Equinox uses an online and offline relationship building product with analytics capabilities, where it engages a borrower for a period of time through emails and calls initially from its offshore locations and finally from the loan officers at its client companies. “It’s a combination of email marketing, incubation and a set of baits such as monthly updates on home price data that is relevant to each customer,” says Ganguly, Equinox’s CEO. He says most of the wealth of an average American is in the form of his or her home. Therefore, information on the changing value of their homes is valuable to them, he reckons.
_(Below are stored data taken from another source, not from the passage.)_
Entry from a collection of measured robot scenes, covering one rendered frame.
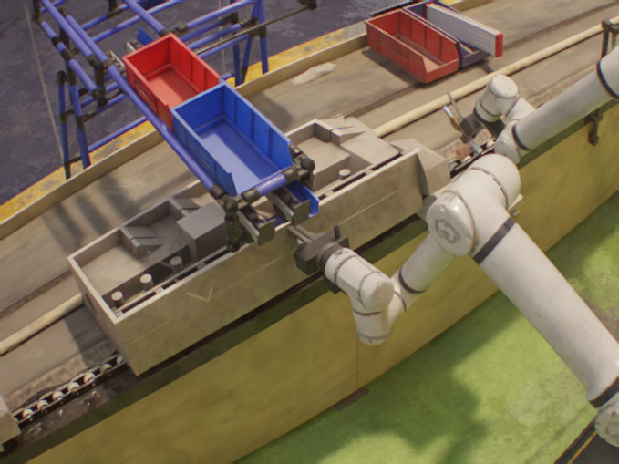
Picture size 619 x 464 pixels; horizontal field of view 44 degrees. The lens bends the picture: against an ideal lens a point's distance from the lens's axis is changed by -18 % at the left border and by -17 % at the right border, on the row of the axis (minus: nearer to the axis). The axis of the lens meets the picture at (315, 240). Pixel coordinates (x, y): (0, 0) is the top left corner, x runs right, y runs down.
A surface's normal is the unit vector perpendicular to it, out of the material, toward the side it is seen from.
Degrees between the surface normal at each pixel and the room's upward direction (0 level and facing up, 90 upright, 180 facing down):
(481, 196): 25
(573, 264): 0
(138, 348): 80
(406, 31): 88
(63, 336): 0
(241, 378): 92
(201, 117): 94
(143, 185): 0
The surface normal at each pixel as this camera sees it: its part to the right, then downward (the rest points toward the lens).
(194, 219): -0.14, -0.77
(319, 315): 0.61, 0.56
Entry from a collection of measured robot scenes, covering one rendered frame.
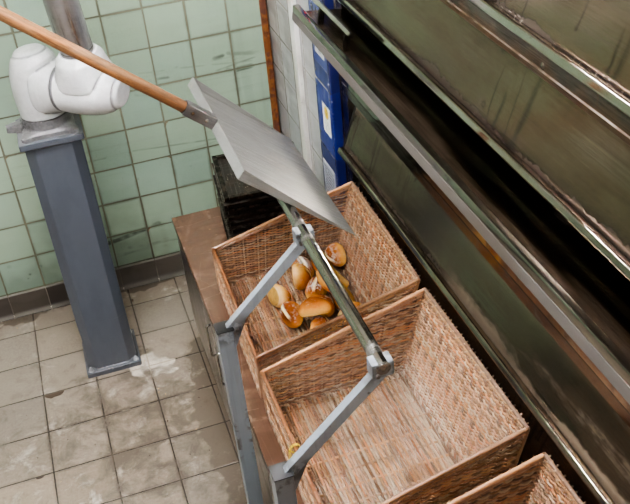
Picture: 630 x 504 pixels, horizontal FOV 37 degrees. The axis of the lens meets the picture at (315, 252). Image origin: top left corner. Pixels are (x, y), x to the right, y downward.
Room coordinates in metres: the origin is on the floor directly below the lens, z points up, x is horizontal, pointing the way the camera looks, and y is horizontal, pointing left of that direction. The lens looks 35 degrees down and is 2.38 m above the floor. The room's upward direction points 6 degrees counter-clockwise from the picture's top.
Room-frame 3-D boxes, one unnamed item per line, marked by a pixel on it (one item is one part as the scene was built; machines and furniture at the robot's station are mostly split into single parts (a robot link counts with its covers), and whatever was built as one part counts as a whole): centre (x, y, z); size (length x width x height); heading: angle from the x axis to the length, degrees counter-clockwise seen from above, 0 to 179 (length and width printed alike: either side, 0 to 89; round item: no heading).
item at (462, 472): (1.61, -0.13, 0.72); 0.56 x 0.49 x 0.28; 15
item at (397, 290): (2.18, 0.02, 0.72); 0.56 x 0.49 x 0.28; 14
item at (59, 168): (2.79, 0.82, 0.50); 0.21 x 0.21 x 1.00; 14
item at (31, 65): (2.79, 0.81, 1.17); 0.18 x 0.16 x 0.22; 66
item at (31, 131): (2.78, 0.84, 1.03); 0.22 x 0.18 x 0.06; 104
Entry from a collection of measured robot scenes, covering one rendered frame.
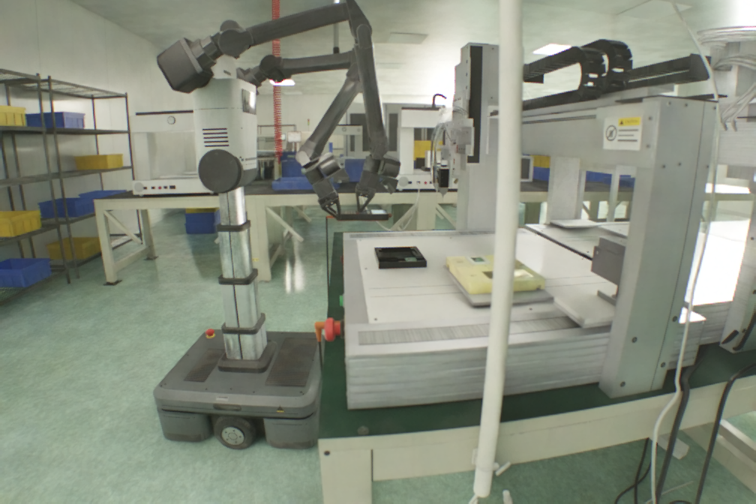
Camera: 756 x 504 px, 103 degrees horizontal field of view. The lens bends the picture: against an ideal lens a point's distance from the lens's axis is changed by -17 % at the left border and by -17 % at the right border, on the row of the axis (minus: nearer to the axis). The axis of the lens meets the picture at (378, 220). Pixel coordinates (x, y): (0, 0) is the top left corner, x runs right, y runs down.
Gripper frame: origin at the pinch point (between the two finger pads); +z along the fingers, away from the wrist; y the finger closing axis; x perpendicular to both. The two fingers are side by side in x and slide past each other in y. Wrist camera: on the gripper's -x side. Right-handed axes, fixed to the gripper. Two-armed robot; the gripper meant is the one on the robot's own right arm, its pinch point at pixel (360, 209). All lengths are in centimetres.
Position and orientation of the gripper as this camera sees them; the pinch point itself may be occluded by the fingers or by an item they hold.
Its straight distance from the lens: 132.4
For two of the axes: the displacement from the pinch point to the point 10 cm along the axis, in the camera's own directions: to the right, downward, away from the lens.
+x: -9.6, -2.4, -1.3
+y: -0.9, -2.1, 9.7
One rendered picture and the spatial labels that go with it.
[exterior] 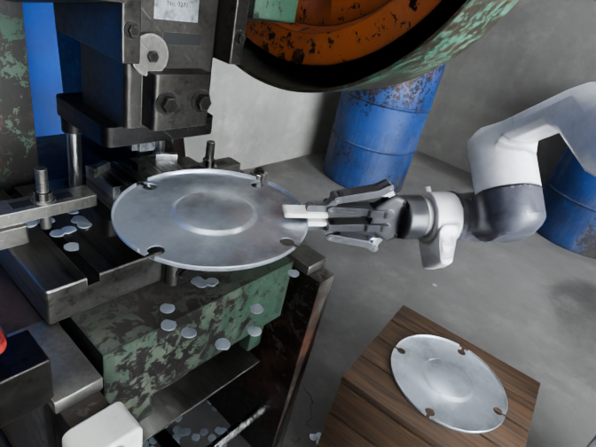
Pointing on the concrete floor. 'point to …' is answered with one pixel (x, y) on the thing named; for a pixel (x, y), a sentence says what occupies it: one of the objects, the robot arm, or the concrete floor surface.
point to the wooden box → (402, 436)
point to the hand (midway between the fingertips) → (304, 215)
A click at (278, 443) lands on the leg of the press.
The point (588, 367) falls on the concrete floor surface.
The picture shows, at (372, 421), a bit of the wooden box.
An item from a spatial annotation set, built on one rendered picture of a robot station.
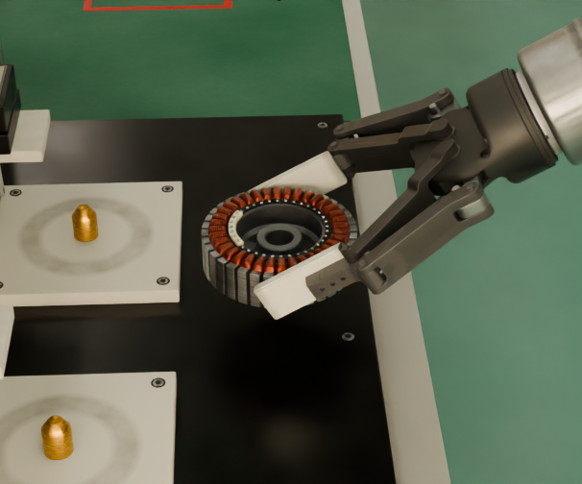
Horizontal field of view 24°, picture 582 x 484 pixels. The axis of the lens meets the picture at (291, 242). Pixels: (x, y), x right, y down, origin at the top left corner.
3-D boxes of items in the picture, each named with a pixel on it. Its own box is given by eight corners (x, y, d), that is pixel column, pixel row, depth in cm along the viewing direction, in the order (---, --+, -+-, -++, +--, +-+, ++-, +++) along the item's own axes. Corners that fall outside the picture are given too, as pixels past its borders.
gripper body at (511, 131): (573, 184, 94) (451, 244, 97) (547, 120, 101) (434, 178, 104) (528, 103, 91) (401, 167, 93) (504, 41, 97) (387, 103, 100)
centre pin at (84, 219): (99, 228, 112) (96, 200, 111) (97, 241, 111) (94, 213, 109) (75, 228, 112) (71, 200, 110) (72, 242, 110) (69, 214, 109)
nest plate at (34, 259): (182, 192, 118) (181, 180, 118) (179, 302, 106) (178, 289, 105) (4, 197, 118) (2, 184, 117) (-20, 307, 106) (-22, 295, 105)
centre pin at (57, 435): (75, 439, 93) (71, 408, 91) (72, 459, 91) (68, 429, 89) (45, 440, 92) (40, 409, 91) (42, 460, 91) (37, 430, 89)
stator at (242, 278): (350, 220, 107) (351, 179, 105) (362, 311, 98) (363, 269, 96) (204, 224, 107) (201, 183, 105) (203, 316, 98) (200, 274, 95)
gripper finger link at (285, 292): (362, 270, 96) (363, 277, 96) (275, 314, 98) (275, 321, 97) (341, 240, 95) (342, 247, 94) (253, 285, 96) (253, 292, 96)
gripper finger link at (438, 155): (468, 176, 98) (481, 180, 97) (362, 287, 96) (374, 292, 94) (444, 135, 96) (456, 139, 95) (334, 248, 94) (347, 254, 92)
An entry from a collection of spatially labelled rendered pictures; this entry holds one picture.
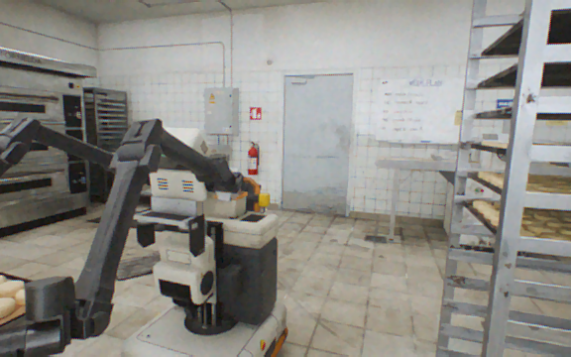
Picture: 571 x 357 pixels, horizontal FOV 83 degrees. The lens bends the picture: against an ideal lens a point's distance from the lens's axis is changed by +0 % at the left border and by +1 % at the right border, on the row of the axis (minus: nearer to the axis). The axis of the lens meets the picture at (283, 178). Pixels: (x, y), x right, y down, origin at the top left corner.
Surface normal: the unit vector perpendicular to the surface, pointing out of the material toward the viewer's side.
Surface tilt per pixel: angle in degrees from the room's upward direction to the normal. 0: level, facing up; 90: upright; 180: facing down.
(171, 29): 90
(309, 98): 90
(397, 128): 90
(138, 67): 90
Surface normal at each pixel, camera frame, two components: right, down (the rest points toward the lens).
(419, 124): -0.30, 0.14
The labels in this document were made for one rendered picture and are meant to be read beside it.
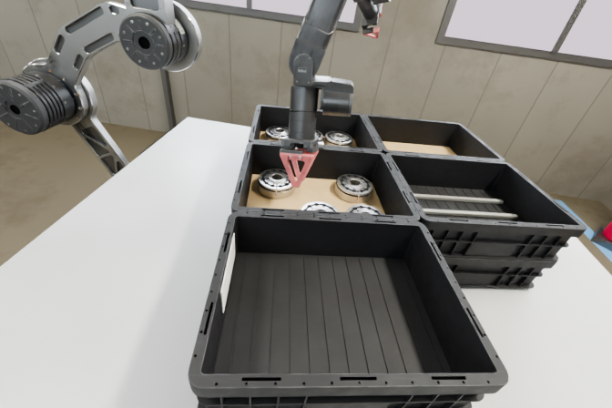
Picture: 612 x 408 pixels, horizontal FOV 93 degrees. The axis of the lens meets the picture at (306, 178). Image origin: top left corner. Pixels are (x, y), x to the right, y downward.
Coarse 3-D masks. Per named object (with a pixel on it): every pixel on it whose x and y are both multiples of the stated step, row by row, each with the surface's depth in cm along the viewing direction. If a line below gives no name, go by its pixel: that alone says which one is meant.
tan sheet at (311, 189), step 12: (252, 180) 83; (312, 180) 86; (324, 180) 87; (336, 180) 88; (252, 192) 78; (300, 192) 81; (312, 192) 81; (324, 192) 82; (372, 192) 85; (252, 204) 74; (264, 204) 75; (276, 204) 75; (288, 204) 76; (300, 204) 76; (336, 204) 78; (348, 204) 79; (372, 204) 80
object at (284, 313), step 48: (240, 240) 59; (288, 240) 60; (336, 240) 60; (384, 240) 61; (240, 288) 54; (288, 288) 55; (336, 288) 56; (384, 288) 58; (432, 288) 53; (240, 336) 47; (288, 336) 48; (336, 336) 49; (384, 336) 50; (432, 336) 50
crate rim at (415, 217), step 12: (252, 144) 80; (264, 144) 81; (276, 144) 81; (384, 156) 83; (240, 168) 69; (240, 180) 65; (396, 180) 73; (240, 192) 61; (408, 204) 65; (336, 216) 59; (348, 216) 59; (360, 216) 60; (372, 216) 60; (384, 216) 61; (396, 216) 61; (408, 216) 61
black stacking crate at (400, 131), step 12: (372, 120) 110; (384, 120) 111; (396, 120) 111; (384, 132) 113; (396, 132) 114; (408, 132) 114; (420, 132) 114; (432, 132) 114; (444, 132) 115; (456, 132) 114; (420, 144) 117; (432, 144) 117; (444, 144) 118; (456, 144) 113; (468, 144) 106; (480, 144) 100; (468, 156) 106; (480, 156) 100; (492, 156) 94
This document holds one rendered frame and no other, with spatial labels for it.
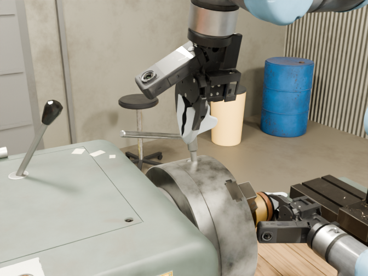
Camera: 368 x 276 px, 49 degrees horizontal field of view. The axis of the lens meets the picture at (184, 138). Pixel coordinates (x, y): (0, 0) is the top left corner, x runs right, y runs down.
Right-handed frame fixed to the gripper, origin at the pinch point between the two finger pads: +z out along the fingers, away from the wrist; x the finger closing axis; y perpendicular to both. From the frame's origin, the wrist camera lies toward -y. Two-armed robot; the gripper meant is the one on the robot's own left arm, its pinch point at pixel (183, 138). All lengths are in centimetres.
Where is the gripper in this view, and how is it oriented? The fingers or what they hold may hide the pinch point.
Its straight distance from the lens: 73.6
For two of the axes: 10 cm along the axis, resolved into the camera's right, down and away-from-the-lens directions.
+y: 8.8, -1.8, 4.4
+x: -4.6, -5.4, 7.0
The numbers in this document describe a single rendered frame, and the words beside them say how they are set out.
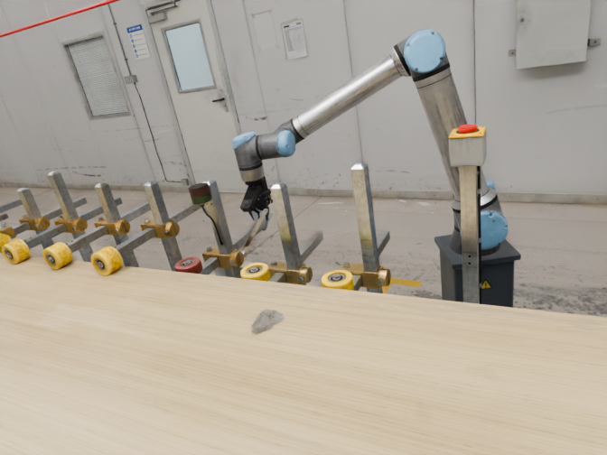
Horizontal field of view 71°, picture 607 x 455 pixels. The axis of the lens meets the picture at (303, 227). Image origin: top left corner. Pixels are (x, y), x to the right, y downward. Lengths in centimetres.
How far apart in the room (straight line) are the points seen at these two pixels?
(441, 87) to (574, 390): 93
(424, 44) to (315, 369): 97
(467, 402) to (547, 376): 14
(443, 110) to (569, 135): 233
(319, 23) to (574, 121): 214
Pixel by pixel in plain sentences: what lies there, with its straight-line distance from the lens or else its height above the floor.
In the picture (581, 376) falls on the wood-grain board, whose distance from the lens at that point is 84.
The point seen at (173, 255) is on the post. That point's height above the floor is 85.
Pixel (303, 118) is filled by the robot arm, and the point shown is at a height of 120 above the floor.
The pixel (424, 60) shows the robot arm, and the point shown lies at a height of 135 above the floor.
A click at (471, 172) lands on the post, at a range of 103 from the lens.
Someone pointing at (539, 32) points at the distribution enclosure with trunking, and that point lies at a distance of 335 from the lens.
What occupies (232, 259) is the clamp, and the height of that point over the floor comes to 86.
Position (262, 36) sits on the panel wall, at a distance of 437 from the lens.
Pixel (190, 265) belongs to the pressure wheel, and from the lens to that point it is 134.
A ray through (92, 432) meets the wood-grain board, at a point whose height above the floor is 90.
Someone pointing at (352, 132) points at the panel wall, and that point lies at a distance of 405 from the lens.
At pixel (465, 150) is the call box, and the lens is 100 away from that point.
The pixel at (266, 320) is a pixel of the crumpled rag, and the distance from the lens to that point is 98.
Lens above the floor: 146
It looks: 23 degrees down
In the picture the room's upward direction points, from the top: 11 degrees counter-clockwise
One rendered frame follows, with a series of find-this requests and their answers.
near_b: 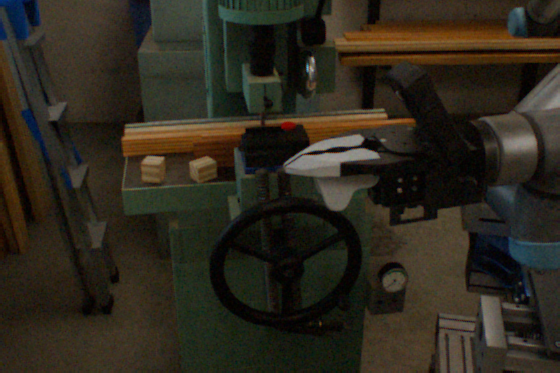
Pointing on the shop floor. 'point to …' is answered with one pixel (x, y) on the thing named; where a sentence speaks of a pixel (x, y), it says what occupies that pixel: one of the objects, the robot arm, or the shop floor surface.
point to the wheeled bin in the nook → (141, 12)
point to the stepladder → (23, 42)
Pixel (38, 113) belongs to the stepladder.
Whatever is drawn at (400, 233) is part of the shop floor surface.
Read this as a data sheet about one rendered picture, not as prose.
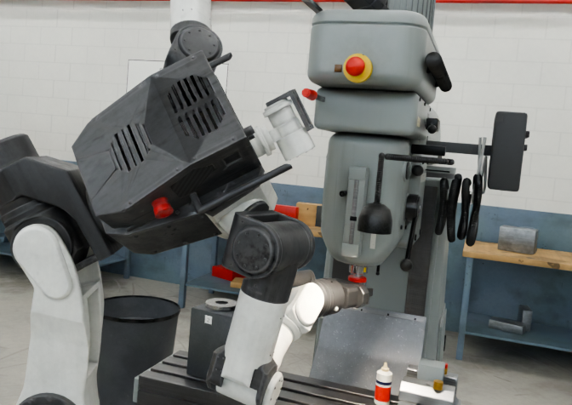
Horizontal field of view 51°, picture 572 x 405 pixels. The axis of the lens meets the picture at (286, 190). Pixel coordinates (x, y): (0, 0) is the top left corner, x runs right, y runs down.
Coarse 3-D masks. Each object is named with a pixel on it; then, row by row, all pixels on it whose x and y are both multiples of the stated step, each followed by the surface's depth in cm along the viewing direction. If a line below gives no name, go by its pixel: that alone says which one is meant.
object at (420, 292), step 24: (432, 168) 188; (432, 192) 180; (432, 216) 180; (432, 240) 181; (336, 264) 191; (384, 264) 186; (432, 264) 182; (384, 288) 187; (408, 288) 184; (432, 288) 184; (408, 312) 184; (432, 312) 184; (432, 336) 185; (312, 360) 204
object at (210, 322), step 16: (208, 304) 161; (224, 304) 166; (192, 320) 162; (208, 320) 159; (224, 320) 157; (192, 336) 162; (208, 336) 159; (224, 336) 157; (192, 352) 162; (208, 352) 160; (192, 368) 162; (208, 368) 160
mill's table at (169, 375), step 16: (176, 352) 179; (160, 368) 165; (176, 368) 166; (144, 384) 159; (160, 384) 158; (176, 384) 156; (192, 384) 157; (288, 384) 162; (304, 384) 165; (320, 384) 164; (336, 384) 165; (144, 400) 159; (160, 400) 158; (176, 400) 156; (192, 400) 156; (208, 400) 154; (224, 400) 152; (288, 400) 153; (304, 400) 153; (320, 400) 154; (336, 400) 155; (352, 400) 155; (368, 400) 156
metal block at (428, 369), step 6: (420, 360) 148; (426, 360) 148; (432, 360) 148; (420, 366) 145; (426, 366) 144; (432, 366) 144; (438, 366) 144; (444, 366) 146; (420, 372) 145; (426, 372) 144; (432, 372) 144; (438, 372) 143; (420, 378) 145; (426, 378) 144; (432, 378) 144; (438, 378) 143
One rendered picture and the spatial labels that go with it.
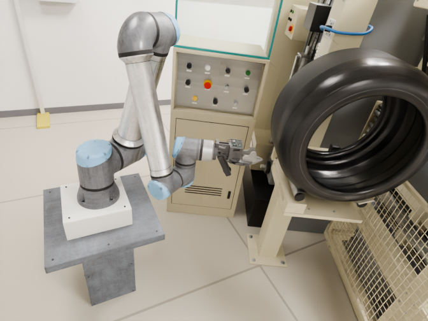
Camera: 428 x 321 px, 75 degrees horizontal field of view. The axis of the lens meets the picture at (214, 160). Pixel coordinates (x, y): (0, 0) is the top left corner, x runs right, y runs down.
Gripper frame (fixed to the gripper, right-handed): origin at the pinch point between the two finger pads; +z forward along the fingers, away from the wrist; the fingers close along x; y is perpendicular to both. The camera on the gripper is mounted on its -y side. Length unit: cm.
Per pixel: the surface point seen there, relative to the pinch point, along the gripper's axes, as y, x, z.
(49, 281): -101, -3, -106
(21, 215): -102, 45, -149
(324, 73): 40.6, -3.2, 13.3
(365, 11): 59, 29, 34
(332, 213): -20.4, -6.1, 38.1
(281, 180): -14.5, 7.0, 15.3
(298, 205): -15.3, -8.6, 20.0
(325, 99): 34.6, -11.7, 12.9
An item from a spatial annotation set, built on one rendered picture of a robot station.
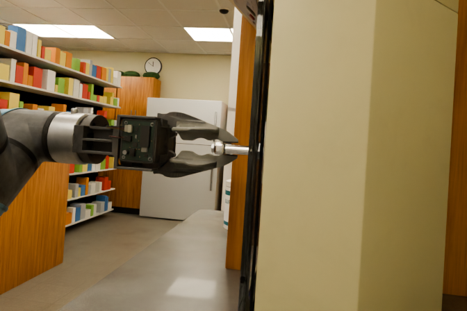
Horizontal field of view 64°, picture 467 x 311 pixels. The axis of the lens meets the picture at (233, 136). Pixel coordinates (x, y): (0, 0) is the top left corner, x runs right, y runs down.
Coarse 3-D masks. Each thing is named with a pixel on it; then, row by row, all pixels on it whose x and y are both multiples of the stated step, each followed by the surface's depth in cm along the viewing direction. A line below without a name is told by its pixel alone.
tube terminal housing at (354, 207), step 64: (320, 0) 41; (384, 0) 41; (448, 0) 50; (320, 64) 41; (384, 64) 41; (448, 64) 51; (320, 128) 41; (384, 128) 42; (448, 128) 51; (320, 192) 40; (384, 192) 42; (320, 256) 40; (384, 256) 42
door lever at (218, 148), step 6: (216, 144) 47; (222, 144) 47; (228, 144) 47; (234, 144) 54; (216, 150) 47; (222, 150) 47; (228, 150) 47; (234, 150) 47; (240, 150) 46; (246, 150) 46
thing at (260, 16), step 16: (256, 32) 43; (256, 48) 43; (256, 64) 43; (256, 80) 42; (256, 96) 42; (256, 112) 42; (256, 128) 42; (256, 176) 46; (256, 192) 47; (256, 256) 53; (240, 272) 42; (240, 288) 42; (240, 304) 42
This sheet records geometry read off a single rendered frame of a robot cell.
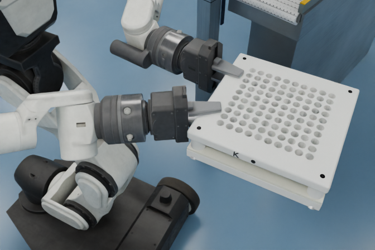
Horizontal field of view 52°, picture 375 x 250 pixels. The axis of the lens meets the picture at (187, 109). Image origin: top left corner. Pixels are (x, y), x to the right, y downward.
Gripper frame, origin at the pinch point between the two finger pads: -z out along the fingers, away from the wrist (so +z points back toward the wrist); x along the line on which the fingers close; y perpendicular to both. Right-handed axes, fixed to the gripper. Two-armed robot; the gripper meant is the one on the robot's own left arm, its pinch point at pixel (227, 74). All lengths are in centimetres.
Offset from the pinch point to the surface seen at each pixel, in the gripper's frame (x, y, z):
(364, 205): 106, -67, -39
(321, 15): 21, -65, 1
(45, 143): 103, -7, 108
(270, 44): 38, -63, 17
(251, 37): 38, -64, 25
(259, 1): 14, -51, 18
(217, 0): 17, -48, 32
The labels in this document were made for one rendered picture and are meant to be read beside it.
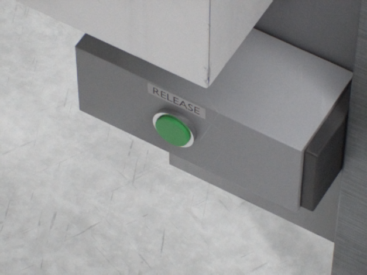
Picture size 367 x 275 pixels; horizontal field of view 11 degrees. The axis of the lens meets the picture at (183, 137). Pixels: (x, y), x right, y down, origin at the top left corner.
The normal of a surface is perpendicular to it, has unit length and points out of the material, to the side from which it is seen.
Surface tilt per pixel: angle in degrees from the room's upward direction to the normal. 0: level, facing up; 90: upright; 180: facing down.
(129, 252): 0
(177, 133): 90
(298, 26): 90
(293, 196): 90
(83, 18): 90
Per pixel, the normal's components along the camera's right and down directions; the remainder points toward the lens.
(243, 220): 0.00, -0.60
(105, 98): -0.51, 0.69
As customers access such data from Equinox’s website, they reveal themselves in ways that become fodder for marketing. “We observe your behavior as you navigate through our field of real estate information,” says Kropper. “You reveal your urgency (to refinance or buy a new home), you reveal the kind of financial product you want and also which segment you fall in — a first-timer or a move-up buyer.” Kropper says this process is much more efficient than responses to questionnaires. “You can ask people those questions, but in the real estate business, people’s hopes and dreams get confused with their real plans. It is better to observe behavior,” he says.
And so, with products called SmartAcquisition and StopRunoff among others, Equinox has been able to increase marketing efficiency for its clients. Says Kropper: “Our experience has been that by the time the program gets to the 18th month, we have been able to move retention levels pretty consistently from less than 3% to more than 9% – a near tripling.”
Aron says that while Equinox seems to have a formidable offering, it may face situations where its clients want to license the product and put it to work in-house. Ganguly and Kropper say that is an unlikely eventuality, simply because their analytics get continually refined with each customer experience, and clients cannot afford to lose out on that. “What the lender gets from us is this aggregate experience and knowledge that we use to continually enhance our product,” Ganguly notes. Adds Kropper: “No one lender would have sufficient quick stream and transaction information to evaluate whether a user of this service was a hot prospect or not.”
In fact, it was precisely the complex nature of Equinox’s products that drew i-flex as an investor. Says Ravisankar of i-flex, “They have the ability to bill not just on a cost-plus basis but provide real business value, and bill the customer on the actual business value realized.”
Ravisankar says his company is happy with Equinox’s momentum, the customer acquisition to date and the customer pipeline. “We will now put the energy of i-flex to work to further accelerate growth,” he says. “As part of i-flex, their sales capability has gone up by a factor of five or six.” Even in the fast-growing BPO market, those aren’t too shabby numbers.